→ **YOUR INSTRUCTIONS**: Each line of the data below that includes the string "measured" must be copied.

→ **SOURCE MATERIAL**:
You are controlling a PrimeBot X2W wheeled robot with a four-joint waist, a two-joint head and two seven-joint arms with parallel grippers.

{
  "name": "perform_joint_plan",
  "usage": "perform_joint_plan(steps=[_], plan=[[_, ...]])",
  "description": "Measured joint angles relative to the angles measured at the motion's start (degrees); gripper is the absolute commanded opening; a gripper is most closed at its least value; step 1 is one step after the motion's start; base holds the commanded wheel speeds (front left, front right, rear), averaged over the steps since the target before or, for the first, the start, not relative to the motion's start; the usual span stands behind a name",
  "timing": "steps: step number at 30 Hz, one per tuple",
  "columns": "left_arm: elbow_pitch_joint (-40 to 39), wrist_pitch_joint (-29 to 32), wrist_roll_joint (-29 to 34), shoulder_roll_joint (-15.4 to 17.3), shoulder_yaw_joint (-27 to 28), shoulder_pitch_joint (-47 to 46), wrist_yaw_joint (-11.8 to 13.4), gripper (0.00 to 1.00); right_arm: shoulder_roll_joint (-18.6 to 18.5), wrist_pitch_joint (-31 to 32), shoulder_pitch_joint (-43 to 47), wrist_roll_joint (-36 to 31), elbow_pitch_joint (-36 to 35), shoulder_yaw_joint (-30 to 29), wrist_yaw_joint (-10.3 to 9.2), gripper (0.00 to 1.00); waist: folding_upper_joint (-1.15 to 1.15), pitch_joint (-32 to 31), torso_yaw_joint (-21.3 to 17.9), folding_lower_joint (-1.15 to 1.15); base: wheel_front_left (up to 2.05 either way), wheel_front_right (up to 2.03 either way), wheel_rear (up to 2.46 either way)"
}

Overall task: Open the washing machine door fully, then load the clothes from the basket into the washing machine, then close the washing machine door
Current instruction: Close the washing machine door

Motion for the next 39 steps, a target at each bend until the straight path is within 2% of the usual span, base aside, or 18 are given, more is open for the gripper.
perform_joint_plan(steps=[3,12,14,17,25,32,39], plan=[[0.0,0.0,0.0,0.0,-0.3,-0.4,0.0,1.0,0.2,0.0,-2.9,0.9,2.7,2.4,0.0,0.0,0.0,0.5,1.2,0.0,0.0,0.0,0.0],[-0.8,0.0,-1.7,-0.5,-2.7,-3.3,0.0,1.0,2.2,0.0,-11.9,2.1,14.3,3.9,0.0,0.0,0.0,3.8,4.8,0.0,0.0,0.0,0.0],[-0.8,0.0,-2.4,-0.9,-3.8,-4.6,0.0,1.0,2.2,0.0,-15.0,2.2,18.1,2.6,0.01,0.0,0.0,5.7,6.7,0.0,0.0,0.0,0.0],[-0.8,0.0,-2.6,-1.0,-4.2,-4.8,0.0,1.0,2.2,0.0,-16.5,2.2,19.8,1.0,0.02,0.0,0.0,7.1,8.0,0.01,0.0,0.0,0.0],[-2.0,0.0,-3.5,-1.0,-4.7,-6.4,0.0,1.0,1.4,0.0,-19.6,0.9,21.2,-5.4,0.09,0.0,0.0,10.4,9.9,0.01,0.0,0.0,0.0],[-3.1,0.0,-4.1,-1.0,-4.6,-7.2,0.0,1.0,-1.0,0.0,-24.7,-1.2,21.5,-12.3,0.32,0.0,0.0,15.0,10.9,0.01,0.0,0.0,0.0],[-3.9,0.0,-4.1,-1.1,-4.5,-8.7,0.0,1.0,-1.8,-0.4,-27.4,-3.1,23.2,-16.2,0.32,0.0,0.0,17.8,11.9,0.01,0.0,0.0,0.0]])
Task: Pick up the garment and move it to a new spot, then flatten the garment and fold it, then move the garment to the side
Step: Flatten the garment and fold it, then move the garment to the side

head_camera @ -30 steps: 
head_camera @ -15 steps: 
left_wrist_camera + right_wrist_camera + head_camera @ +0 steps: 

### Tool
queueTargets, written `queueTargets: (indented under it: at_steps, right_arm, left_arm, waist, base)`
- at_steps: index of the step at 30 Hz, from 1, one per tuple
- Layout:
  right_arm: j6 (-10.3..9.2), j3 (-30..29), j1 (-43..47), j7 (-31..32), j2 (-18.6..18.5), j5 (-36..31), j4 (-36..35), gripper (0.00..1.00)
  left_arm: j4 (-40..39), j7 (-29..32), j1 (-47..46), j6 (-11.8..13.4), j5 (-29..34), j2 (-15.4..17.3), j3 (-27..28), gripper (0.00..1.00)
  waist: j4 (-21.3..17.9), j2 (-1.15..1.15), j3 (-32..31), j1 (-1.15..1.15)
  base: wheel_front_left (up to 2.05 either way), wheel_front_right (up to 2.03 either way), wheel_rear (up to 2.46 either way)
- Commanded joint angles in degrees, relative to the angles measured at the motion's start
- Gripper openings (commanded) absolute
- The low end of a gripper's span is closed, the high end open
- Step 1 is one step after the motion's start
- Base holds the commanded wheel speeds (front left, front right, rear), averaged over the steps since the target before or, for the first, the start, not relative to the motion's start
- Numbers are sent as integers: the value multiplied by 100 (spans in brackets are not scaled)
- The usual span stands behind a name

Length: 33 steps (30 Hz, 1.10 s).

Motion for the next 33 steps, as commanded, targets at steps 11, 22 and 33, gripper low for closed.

→ **REPLY**:
  "description": "Measured joint angles relative to the angles measured at the motion's start (degrees); gripper is the absolute commanded opening; a gripper is most closed at its least value; step 1 is one step after the motion's start; base holds the commanded wheel speeds (front left, front right, rear), averaged over the steps since the target before or, for the first, the start, not relative to the motion's start; the usual span stands behind a name",
- Commanded joint angles in degrees, relative to the angles measured at the motion's start

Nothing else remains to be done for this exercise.